Je cherche

brouillard campagne

Je cherche où écrire. Je me demande s’il faut arrêter la newsletter, et laisser les gens venir quand ils veulent sur mon blog. S’y promener ou juste jeter un oeil furtif, sélectif, voir si leur temps peut s’y arrêter. Mais peut-être que personne ne viendra et qu’être lue exige de « m’adresser à ». Ecrire spécifiquement ce texte que j’enverrai par mailchimp et qui atterrira chez quelqu’un. Dire salut, dire à bientôt. Ce luxe d’être invitée ainsi dans une boîte aux lettres, d’avoir une adresse ! Et même s’il n’y a pas d’attente, même si tout le monde oublie, même si chacun peut cliquer sur « se désabonner », le doute immense, idiot, ne pas savoir ce qui mérite d’être envoyé, passer des heures à chercher une idée comme on passe un temps fou devant le présentoir de cartes postales, qu’on fait tourner d’un coup sec, dans la chaleur dégoulinante, avant de passer un temps fou, tout aussi idiot, à concocter maladroitement, sur ses genoux dans un hall de gare, une trentaine de mots au verso de chaque carte. Le plus important, c’est de poster la carte n’est-ce pas. Dire salut, dire à bientôt.

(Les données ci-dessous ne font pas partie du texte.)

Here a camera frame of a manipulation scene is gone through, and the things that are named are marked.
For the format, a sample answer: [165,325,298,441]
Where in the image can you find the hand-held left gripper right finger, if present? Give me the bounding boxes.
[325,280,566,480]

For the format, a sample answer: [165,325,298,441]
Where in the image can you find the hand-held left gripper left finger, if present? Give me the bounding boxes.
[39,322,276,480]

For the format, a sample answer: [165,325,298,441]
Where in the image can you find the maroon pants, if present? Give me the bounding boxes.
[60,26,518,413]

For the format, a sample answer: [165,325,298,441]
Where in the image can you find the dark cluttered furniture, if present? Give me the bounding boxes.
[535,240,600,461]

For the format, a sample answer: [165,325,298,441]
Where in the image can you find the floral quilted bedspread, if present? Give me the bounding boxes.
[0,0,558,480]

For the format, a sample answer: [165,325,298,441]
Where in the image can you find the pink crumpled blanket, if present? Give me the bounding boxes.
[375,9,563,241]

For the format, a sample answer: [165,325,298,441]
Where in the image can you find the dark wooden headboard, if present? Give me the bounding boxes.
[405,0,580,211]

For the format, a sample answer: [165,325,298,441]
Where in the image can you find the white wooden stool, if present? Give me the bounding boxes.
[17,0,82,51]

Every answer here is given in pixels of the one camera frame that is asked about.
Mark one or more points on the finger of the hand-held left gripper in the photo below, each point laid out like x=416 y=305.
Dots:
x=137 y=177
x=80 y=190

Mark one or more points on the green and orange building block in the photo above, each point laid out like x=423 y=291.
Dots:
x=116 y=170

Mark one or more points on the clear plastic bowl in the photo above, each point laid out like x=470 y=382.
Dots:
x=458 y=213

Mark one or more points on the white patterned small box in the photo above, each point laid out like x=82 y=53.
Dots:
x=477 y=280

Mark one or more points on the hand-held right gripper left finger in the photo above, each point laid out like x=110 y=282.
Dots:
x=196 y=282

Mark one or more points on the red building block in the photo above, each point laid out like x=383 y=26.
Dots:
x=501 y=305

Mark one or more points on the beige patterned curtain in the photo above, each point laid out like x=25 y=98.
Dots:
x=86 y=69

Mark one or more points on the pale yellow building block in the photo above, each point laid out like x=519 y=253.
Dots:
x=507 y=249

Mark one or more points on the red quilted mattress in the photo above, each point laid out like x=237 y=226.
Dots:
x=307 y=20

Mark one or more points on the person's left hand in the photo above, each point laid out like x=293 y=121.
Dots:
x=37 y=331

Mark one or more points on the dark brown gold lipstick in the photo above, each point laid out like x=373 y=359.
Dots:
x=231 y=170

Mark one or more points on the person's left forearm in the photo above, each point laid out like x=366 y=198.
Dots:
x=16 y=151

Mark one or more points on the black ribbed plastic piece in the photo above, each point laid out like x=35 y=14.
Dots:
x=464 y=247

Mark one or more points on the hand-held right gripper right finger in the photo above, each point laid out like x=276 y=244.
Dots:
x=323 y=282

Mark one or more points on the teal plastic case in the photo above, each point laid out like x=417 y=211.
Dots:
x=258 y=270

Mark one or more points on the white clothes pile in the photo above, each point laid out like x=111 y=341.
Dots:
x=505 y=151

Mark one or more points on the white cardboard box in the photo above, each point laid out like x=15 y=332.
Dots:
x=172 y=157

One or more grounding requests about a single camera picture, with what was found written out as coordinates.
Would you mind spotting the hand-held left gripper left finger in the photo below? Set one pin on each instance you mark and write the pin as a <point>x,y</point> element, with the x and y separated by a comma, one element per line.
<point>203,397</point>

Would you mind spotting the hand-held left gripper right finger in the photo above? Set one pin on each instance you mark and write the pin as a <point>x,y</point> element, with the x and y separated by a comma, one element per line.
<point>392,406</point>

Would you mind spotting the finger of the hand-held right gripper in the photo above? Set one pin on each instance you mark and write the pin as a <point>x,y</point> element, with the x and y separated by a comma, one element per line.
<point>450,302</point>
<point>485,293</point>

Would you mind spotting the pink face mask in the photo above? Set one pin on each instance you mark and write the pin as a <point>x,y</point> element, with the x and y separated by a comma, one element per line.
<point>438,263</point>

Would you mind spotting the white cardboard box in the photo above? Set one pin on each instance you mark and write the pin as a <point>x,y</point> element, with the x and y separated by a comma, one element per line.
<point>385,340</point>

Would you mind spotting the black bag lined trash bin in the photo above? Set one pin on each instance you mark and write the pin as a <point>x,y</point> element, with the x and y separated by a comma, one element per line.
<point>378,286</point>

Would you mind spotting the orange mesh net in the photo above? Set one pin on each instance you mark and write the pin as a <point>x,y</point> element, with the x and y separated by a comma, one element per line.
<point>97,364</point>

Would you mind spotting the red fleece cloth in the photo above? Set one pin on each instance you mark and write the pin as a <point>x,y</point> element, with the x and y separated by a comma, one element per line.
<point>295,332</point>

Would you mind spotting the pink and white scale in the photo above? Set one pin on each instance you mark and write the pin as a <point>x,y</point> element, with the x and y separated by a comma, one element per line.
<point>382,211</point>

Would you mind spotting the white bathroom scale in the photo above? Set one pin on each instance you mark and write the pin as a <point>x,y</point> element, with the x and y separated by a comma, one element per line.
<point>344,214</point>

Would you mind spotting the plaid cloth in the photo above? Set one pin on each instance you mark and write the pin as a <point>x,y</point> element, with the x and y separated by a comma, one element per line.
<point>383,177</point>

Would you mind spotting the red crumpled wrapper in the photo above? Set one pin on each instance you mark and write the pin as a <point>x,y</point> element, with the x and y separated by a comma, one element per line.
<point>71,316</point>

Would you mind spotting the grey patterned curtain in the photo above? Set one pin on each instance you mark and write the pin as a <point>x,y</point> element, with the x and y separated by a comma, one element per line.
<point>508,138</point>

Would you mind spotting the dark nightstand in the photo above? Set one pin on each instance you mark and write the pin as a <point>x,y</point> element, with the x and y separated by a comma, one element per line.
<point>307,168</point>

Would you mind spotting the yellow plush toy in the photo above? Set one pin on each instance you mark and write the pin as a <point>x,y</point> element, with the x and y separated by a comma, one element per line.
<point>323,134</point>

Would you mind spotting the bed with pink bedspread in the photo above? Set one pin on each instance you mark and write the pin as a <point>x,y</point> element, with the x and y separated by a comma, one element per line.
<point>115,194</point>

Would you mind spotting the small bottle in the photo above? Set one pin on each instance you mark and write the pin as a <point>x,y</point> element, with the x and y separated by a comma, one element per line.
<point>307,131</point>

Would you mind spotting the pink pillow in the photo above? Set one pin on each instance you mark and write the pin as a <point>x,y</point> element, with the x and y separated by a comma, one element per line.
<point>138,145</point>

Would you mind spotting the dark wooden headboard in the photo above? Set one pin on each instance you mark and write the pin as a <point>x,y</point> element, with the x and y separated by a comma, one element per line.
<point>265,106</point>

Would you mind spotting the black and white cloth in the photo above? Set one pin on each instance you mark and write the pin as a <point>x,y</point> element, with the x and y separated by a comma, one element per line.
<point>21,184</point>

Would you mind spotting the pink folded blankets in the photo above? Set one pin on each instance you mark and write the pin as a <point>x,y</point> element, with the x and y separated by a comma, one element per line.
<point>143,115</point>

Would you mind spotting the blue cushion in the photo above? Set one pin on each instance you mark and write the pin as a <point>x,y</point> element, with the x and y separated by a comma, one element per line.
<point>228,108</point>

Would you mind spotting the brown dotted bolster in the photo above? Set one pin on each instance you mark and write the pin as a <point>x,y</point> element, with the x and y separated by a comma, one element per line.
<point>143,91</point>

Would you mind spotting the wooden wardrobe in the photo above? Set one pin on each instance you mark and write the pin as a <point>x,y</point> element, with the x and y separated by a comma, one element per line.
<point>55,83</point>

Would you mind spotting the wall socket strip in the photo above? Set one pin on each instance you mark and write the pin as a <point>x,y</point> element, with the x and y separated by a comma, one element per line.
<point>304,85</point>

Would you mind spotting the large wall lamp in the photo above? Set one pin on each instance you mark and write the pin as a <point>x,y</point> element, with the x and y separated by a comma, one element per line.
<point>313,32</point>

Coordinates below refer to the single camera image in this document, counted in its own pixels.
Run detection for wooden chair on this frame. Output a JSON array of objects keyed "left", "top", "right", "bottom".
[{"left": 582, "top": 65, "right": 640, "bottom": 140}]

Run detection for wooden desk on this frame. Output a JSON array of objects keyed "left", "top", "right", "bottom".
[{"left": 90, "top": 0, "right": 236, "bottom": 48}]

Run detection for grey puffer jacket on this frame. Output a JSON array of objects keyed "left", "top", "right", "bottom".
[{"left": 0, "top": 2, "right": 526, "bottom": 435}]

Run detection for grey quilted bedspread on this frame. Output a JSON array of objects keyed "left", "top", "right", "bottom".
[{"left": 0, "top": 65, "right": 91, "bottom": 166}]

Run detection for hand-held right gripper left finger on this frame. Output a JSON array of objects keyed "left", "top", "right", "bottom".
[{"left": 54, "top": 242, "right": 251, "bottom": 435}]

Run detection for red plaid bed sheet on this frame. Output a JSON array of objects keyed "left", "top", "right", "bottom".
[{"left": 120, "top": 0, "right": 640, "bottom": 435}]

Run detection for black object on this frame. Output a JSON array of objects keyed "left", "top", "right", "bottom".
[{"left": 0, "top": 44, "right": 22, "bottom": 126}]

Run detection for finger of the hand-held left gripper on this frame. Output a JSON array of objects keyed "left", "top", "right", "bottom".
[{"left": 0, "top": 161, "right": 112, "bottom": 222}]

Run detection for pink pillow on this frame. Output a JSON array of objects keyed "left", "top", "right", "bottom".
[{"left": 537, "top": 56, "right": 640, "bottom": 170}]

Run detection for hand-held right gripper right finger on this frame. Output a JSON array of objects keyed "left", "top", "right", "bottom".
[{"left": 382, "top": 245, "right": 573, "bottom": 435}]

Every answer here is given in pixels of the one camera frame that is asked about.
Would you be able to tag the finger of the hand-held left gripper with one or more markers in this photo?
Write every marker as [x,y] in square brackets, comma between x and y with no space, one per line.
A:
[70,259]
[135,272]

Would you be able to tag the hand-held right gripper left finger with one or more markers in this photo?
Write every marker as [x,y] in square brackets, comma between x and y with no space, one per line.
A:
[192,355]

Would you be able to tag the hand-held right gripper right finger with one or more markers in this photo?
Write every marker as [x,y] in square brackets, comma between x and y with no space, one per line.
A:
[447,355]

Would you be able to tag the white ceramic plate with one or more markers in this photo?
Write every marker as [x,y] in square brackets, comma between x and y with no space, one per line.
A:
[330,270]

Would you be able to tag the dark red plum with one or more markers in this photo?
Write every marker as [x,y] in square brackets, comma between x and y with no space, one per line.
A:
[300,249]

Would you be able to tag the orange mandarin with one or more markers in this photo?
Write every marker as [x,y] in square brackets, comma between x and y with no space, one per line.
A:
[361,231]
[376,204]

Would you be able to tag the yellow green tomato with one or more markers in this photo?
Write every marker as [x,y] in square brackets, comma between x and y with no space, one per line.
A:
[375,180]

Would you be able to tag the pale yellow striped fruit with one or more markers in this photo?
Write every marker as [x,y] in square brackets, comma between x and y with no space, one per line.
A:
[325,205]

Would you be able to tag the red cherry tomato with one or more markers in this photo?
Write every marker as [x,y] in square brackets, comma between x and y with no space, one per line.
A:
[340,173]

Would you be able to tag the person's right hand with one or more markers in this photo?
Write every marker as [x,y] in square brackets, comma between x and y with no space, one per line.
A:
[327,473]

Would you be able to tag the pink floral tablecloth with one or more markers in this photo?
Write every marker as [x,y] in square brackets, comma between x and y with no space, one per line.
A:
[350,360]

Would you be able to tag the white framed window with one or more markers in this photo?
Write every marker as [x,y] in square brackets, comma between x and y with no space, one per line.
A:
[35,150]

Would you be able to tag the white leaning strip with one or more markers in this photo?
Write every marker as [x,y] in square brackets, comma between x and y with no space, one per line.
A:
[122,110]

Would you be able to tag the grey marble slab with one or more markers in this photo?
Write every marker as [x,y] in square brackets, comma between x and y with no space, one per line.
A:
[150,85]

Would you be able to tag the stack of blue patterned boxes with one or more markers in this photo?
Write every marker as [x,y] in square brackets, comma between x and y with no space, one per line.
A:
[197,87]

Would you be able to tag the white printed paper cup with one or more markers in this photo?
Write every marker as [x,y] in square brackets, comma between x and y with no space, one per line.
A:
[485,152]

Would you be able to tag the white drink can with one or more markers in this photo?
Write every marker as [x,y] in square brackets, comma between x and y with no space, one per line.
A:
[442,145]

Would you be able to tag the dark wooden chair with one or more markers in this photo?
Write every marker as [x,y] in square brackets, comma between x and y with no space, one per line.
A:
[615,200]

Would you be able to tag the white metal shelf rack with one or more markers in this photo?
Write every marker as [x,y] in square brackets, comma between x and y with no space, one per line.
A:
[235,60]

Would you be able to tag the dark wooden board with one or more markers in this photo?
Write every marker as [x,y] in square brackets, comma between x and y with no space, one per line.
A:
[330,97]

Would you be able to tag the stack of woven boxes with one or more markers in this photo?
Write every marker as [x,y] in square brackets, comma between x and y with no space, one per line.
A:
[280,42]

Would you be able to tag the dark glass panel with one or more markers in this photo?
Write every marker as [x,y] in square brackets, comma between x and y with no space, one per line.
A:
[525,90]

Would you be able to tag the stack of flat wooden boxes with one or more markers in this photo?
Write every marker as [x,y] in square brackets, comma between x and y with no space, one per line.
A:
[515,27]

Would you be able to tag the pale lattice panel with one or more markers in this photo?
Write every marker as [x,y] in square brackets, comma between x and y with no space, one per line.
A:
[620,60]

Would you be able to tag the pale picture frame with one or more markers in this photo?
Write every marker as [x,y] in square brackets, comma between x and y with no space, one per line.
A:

Je cherche quoi écrire. Ma vie me semble trop obsessionnelle, trop monomaniaque en ce moment pour être racontée sans lasser. Je voudrais y ajouter l’odeur des pins et du savon, des voyages en train, des soleils dans les branches, des créations, des choses apprises qui valent d’être dites. Comment raconter les heures échevelées de fichiers, d’articles, de bouquins ? Ces heures tantôt affreuses tantôt heureuses ? D’autres y arrivent bien.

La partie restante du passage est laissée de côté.